En janvier dernier, le Syndicat des Régies Internet (SRI) et l’Union des Entreprises de Conseil et Achat Média (UDECAM) ont publié les résultats du 21ème Observatoire de l’e-pub. Ceux-ci montrent une hausse de 17% de la publicité digitale en France, qui atteint désormais les 4,9 milliards d’euros. Le search, toujours en tête du marché digital, voit sa part passer de 48% à 45% du marché face à la poussée du display social en hausse de 63% et qui pèse donc pour 55% du display sur l’année 2018. A ces chiffres s’ajoute la part toujours plus importante des réseaux sociaux en termes de recettes du display mobile, qui est à hauteur de 83% en 2018.

Ladite taxe s’inscrit donc comme une solution nouvelle permettant de mettre sur un pied d’égalité les GAFA et les autres entreprises qui payent actuellement « plein pot » l’impôt sur les sociétés, mais aussi de revaloriser l’espace numérique publicitaire français. Elle s’ajoute à la mise en place du label Digital Ad Trust créé par le SRI, l’UDECAM, le GESTE, l’Union des Annonceurs (UDA), l’Autorité de Régulation Professionnelle de la Publicité (ARPP) et l’Interactive Advertising Bureau (IAB) en décembre 2017. Ce label vise à « évaluer et valoriser la qualité des sites qui s’engagent dans des pratiques publicitaires responsables » (source : SRI), c’est-à-dire qu’il garantit la lutte contre la fraude, l’information quant à l’utilisation des données personnelles ou encore la visibilité des publicités digitales. Ainsi, en janvier dernier, la quatrième vague de labellisation a effectivement eu lieu, permettant de fédérer 92 sites dont Dailymotion, L’Equipe, Le Monde et Marmiton.

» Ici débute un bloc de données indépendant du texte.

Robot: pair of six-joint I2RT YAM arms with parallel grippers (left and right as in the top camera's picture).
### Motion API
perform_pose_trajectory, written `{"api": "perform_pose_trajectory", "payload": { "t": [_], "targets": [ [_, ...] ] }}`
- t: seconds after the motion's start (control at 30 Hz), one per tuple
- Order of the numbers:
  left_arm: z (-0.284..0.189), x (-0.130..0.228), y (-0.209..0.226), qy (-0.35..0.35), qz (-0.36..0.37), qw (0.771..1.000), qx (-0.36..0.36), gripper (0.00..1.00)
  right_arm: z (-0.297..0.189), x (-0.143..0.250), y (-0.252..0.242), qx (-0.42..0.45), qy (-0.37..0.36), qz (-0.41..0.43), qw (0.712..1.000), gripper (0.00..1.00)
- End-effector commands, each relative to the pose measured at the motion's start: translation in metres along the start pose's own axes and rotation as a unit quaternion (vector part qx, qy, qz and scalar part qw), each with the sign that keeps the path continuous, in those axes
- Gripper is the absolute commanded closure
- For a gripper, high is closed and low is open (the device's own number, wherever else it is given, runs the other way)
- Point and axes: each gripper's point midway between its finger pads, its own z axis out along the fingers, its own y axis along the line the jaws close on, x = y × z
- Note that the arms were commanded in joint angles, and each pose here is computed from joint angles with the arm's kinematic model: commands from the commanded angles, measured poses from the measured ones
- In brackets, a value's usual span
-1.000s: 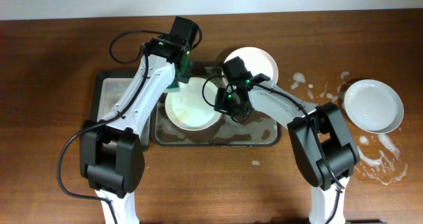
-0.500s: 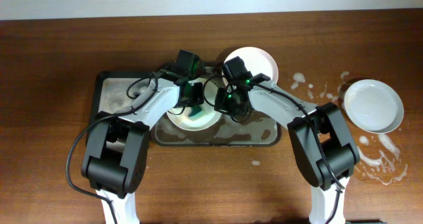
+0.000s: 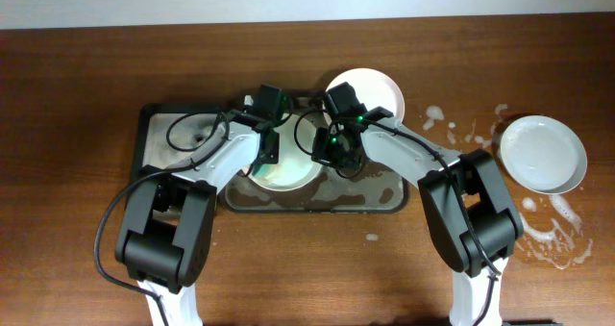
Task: Clean dirty plates on tray and stack at the side
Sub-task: 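Scrub the white plate with the sponge in left gripper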
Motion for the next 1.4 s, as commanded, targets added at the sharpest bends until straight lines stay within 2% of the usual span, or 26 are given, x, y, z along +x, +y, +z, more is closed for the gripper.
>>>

Reste donc à suivre de près si, dans les mois à venir, les discussions relatives à la taxe des géants du numérique vont aboutir à de réelles mesures sur le plan mondial, et si le projet français va aboutir. De même, le mystère reste entier concernant l’impact que pourraient avoir ces mesures, à terme, sur les recettes publicitaires de ces géants.